White-breasted Nuthatch - A. Elliott
Nuthatches can be distinguished from other birds by their upside down posture on trees.
Nuthatch migration depends on food availability. If there is lots of food, the birds won’t migrate but if food is scarce, they will shift their range in the winter. This is known as irruption. Snowy owls are another irruptive species which can be found in great numbers around Calgary some years and barely any the next.
Red-breasted nuthatches are small but mighty. During nesting season they can be seen chasing off larger birds, aggressively defending their territory.
The Red-breasted Nuthatch is a cavity nester. It can make its own nest or will use a cavity previously made by a woodpecker or a bird box. They often will smear sticky sap or resin around the outside of their nest hole to which may help ward off pests like ants.
Nuthatches are easy to attract to backyard nest boxes. For their safety, ensure the hole is no bigger than 1-1/8" in size. Nest predators including house sparrows may destroy the nest if they can fit in.
In the summer nuthatches eat primarily invertebrates including spiders, ants, caterpillars and beetles while in the winter they switch to a diet of conifer seeds although they will stash insects under tree bark to be eaten when times get tough.
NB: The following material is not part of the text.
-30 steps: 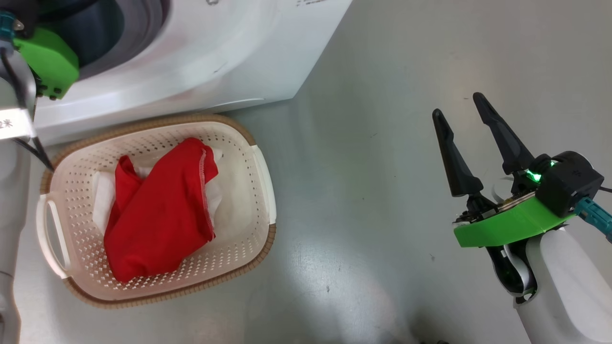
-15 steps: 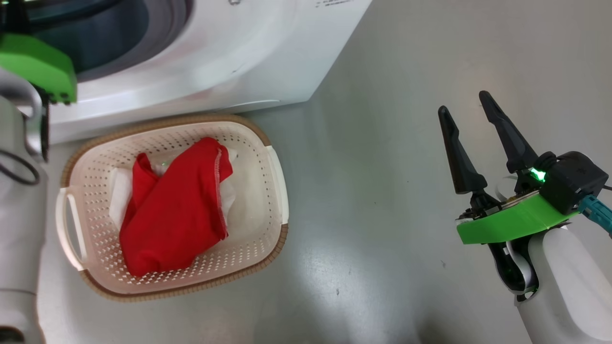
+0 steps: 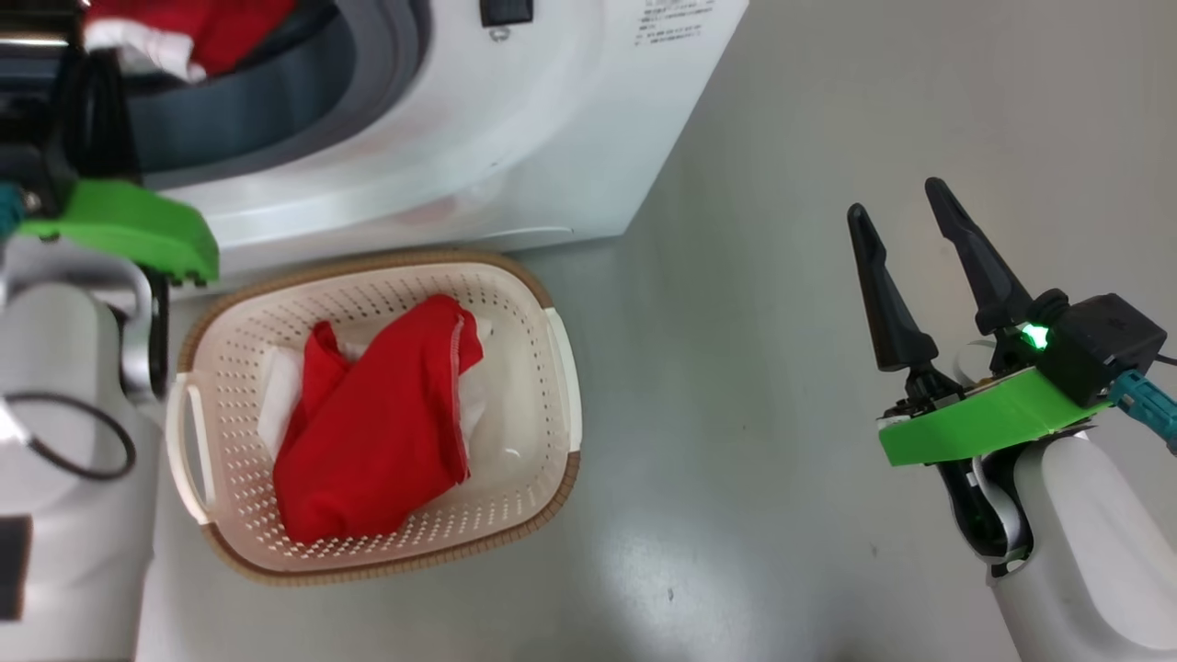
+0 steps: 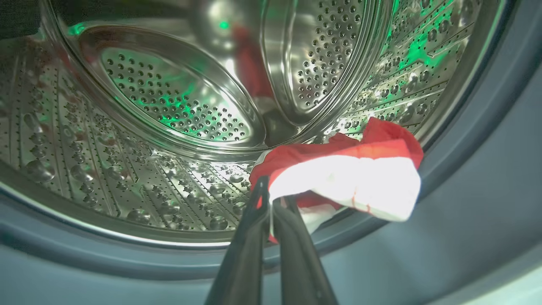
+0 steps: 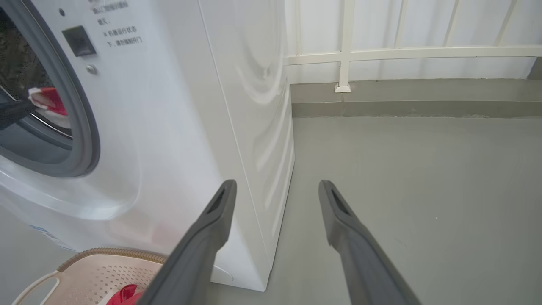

They can be encouraged to visit backyard feeders with sunflower seeds.
Red-breasted nuthatches typically have one brood per season with 1-8 chicks. Nestlings stay in the nest for less than 2 weeks before fledging! They aren't on their own though, both parents will continue to care for the young and teach them throughout the summer. Nesting success depends on the availability of their invertebrate food so don't spray for bugs, let nuthatches be your natural pest control!
Red-breasted nuthatches are one of two nuthatch species in Alberta. The other is the slightly larger white-breasted nuthatch. The calls are similar but the white-breasted has an almost entirely white front compared to the red-breast and black eye streaks of the red-breasted.
How are Red-breasted Nuthatches faring in Calgary?
Every May citizen scientists led by Nature Calgary perform a spring bird count. Not only do these counts help estimate the presence of birds now but over time these numbers can help identify trends in bird populations as the city continues to grow and change. The count covers an 80km radius from the center of the city as seen in the image below. To the right are population trend numbers for Red-breasted Nuthatches between 1979 and 2021
The Christmas Bird Count is another way that citizen scientists are helping keep track of birds across the world. Every year people are invited to document birds both in their yards and while they are out over a specific 24 hour period in December. This past December, 200 Red-breasted Nuthatches were recorded, a 48% decrease over the 10 year average.